**What the task requires**
Say the data back exactly as it is written below.

**Given data**
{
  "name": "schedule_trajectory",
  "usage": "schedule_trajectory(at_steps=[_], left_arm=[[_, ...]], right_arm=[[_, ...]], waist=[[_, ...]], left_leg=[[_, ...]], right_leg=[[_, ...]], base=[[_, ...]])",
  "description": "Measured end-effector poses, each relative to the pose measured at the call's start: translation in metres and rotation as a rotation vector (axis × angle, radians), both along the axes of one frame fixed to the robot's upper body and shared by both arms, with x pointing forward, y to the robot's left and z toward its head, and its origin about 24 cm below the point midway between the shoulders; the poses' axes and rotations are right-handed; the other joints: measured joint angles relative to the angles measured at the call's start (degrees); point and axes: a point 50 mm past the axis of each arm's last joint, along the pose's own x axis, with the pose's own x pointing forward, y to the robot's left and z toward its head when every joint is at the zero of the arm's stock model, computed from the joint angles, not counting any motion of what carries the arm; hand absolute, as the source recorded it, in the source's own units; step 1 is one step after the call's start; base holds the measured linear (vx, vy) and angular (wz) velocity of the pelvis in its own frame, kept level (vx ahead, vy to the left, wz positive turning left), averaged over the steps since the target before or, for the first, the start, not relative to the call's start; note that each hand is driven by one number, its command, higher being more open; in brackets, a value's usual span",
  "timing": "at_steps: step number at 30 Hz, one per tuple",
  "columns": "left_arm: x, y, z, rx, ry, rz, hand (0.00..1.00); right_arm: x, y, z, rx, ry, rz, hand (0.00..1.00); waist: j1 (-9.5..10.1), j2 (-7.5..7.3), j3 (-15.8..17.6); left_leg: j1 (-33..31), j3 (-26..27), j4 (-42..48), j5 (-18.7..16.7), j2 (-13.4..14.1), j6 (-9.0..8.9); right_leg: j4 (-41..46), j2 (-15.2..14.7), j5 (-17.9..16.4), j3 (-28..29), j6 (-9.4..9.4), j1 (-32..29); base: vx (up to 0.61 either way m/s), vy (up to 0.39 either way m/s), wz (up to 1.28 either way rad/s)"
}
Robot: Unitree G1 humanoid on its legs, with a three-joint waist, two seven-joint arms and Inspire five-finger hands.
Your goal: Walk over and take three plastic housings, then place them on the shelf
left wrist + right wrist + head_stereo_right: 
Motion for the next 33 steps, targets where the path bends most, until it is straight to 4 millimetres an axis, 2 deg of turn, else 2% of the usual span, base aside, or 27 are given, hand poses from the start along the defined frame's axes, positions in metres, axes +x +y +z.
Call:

**The answer**
{
  "name": "schedule_trajectory",
  "usage": "schedule_trajectory(at_steps=[_], left_arm=[[_, ...]], right_arm=[[_, ...]], waist=[[_, ...]], left_leg=[[_, ...]], right_leg=[[_, ...]], base=[[_, ...]])",
  "description": "Measured end-effector poses, each relative to the pose measured at the call's start: translation in metres and rotation as a rotation vector (axis × angle, radians), both along the axes of one frame fixed to the robot's upper body and shared by both arms, with x pointing forward, y to the robot's left and z toward its head, and its origin about 24 cm below the point midway between the shoulders; the poses' axes and rotations are right-handed; the other joints: measured joint angles relative to the angles measured at the call's start (degrees); point and axes: a point 50 mm past the axis of each arm's last joint, along the pose's own x axis, with the pose's own x pointing forward, y to the robot's left and z toward its head when every joint is at the zero of the arm's stock model, computed from the joint angles, not counting any motion of what carries the arm; hand absolute, as the source recorded it, in the source's own units; step 1 is one step after the call's start; base holds the measured linear (vx, vy) and angular (wz) velocity of the pelvis in its own frame, kept level (vx ahead, vy to the left, wz positive turning left), averaged over the steps since the target before or, for the first, the start, not relative to the call's start; note that each hand is driven by one number, its command, higher being more open; in brackets, a value's usual span",
  "timing": "at_steps: step number at 30 Hz, one per tuple",
  "columns": "left_arm: x, y, z, rx, ry, rz, hand (0.00..1.00); right_arm: x, y, z, rx, ry, rz, hand (0.00..1.00); waist: j1 (-9.5..10.1), j2 (-7.5..7.3), j3 (-15.8..17.6); left_leg: j1 (-33..31), j3 (-26..27), j4 (-42..48), j5 (-18.7..16.7), j2 (-13.4..14.1), j6 (-9.0..8.9); right_leg: j4 (-41..46), j2 (-15.2..14.7), j5 (-17.9..16.4), j3 (-28..29), j6 (-9.4..9.4), j1 (-32..29); base: vx (up to 0.61 either way m/s), vy (up to 0.39 either way m/s), wz (up to 1.28 either way rad/s)"
}
Robot: Unitree G1 humanoid on its legs, with a three-joint waist, two seven-joint arms and Inspire five-finger hands.
Your goal: Walk over and take three plastic housings, then place them on the shelf
left wrist + right wrist + head_stereo_right: 
Motion for the next 33 steps, targets where the path bends most, until it is straight to 4 millimetres an axis, 2 deg of turn, else 2% of the usual span, base aside, or 27 are given, hand poses from the start along the defined frame's axes, positions in metres, axes +x +y +z.
Call:

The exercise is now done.